Data Uncovered: Audits the key to avoid expensive inaccuracy

Data audits of both larger and smaller investors by proptech company NTrust reveal an average of about 25% inaccuracy on property and lease data and as much as 40% of the inaccuracies are critical information such as dates and rent amounts.

“So that has a huge impact: missing critical events, having the wrong rent paid or received from your tenants, is potentially costing a huge amount of money,” said Martin Betts, NTrust’s vice president commercial real estate EMEA.

“This is only on the data that they’ have actually captured, we’re not even looking at the data that they haven’t captured.”

Inaccurate recurring billing details can either lose an investor money or mean that tenants are being overcharged. “And that will come back to bite,” he told Real Asset Insight’s Richard Betts.

“But again, more importantly, by missing a critical date where that’s a break, potentially you can’t move that tenant out and that is going to cost a huge amount of money so if you’re unaware of the data you’re utilising you aren’t going to make the correct decisions.”

Similarly, service charge records are requently wrong. “We’ve done a huge number of service charge audits and on an average of one in three leases, service charges are incorrectly set up.”

Across the board, $10,000 per annum per lease is being under-recovered. “So it’s a significant amount of money which at some point would have to be recovered from the tenant,” he said.

Occupiers also frequently hold inaccurate information about their real estate.

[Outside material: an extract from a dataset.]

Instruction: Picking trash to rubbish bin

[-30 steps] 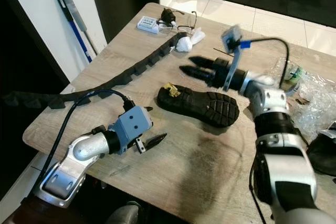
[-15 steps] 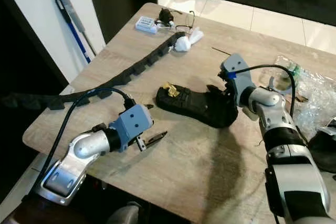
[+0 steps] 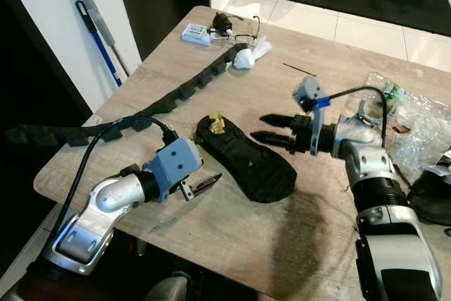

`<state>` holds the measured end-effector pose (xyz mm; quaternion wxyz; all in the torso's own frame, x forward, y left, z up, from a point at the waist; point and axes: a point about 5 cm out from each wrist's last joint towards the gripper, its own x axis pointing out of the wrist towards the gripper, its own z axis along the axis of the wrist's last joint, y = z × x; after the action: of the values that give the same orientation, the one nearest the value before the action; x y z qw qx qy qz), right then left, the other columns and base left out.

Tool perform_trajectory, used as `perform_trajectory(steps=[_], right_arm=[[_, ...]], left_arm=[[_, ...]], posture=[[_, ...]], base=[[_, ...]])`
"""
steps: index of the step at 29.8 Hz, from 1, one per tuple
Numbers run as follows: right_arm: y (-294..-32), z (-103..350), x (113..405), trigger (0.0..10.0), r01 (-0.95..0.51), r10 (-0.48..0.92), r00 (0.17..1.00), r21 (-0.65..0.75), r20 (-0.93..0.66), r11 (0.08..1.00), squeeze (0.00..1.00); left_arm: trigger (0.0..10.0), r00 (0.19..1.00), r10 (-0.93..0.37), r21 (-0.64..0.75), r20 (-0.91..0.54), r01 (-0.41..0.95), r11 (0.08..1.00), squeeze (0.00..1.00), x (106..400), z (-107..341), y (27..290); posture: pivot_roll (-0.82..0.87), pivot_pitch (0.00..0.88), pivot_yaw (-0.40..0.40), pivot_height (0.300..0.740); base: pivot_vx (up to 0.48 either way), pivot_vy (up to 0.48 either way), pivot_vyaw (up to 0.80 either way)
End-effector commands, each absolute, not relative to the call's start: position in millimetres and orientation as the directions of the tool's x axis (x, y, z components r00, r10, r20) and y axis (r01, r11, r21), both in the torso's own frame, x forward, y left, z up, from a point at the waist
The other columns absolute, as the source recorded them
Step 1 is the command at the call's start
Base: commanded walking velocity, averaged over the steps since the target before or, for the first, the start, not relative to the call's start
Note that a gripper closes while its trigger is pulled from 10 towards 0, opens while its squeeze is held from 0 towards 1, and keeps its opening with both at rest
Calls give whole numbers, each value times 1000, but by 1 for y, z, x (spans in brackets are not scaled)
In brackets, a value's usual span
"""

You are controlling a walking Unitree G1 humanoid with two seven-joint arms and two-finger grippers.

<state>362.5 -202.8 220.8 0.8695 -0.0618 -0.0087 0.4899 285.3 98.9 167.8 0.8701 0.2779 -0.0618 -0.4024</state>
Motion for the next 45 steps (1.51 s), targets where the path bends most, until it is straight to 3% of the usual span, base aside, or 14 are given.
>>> perform_trajectory(steps=[1,8,11,22,26,45], right_arm=[[-216,238,372,10000,-751,764,643,-149,62,644,0],[-224,234,372,10000,-705,715,699,-165,7,690,0],[-218,205,370,10000,-633,633,770,-220,-83,742,0],[-201,205,373,10000,-571,581,812,-141,49,809,0],[-200,204,371,10000,-560,572,819,-146,51,815,0],[-206,203,370,10000,-530,543,839,-164,39,832,0]], left_arm=[[10000,672,-731,526,-118,667,528,0,286,166,99],[10000,683,-722,532,-116,656,535,0,288,165,100],[10000,728,-670,555,-144,620,555,0,294,161,104],[10000,769,-631,570,-105,567,595,0,300,168,112],[10000,769,-631,574,-105,565,593,0,301,167,111],[10000,784,-613,547,-93,555,627,0,302,167,112]], posture=[[70,189,4,740],[68,189,4,740],[68,191,7,740],[67,198,20,740],[67,198,20,740],[62,202,19,740]], base=[[0,0,0],[0,0,0],[0,0,0],[0,-44,0],[0,-480,0],[0,0,0]])
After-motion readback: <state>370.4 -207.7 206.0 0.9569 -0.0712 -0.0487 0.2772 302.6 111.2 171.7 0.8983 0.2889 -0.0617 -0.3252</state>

“We’ve done a large amount of service charge audits with the global occupiers. Over the last three years, on average, across just five individual corporate occupiers we have seen that they have been overcharged $27 million in those three years. We’ve audited tenants over a 10-year period too. One tenant was charged over $20 million and we have evidenced that so they can go back to their individual landlords to recoup that $20 million.

Betts said that while NTrust has done a significant number of audits of both leases and service charges but as a percentage of the market it is still small.

“So, it is a hidden issue because no one is really aware what their data is actually telling them,” he said

Betts said that trusting data is a mistake but frequent audits can alleviate the problem. “What we would suggest is to audit elements of your data – it doesn’t have to be everything, maybe the lease, maybe the service charge – on a six-monthly basis, and that will highlight smaller problems which are easily solved,

The problem is a huge opportunity for third parties. “If they’re advising or managing that client’s property then they have the ability to put forward audits to push that agenda to say ‘we want this data to be correct, we want you to gain the benefit of actually having 100% accurate data’, so it’s a real opportunity for the third party to push it with their clients.”

He said that a common issue is that where the master data comes from different sources they may become misaligned perhaps in terms of floor areas or updated rent figures.

“Getting that initially set up is important, so auditing it from the outset, but the six-monthly or quarterly audits keep them in line,” Martin Betts said.

“It’s an easy problem to solve and can be solved monthly or quarterly. It’s really cost effective and it’s a really easy solution which the investor or the occupier can easily take up at any given time.”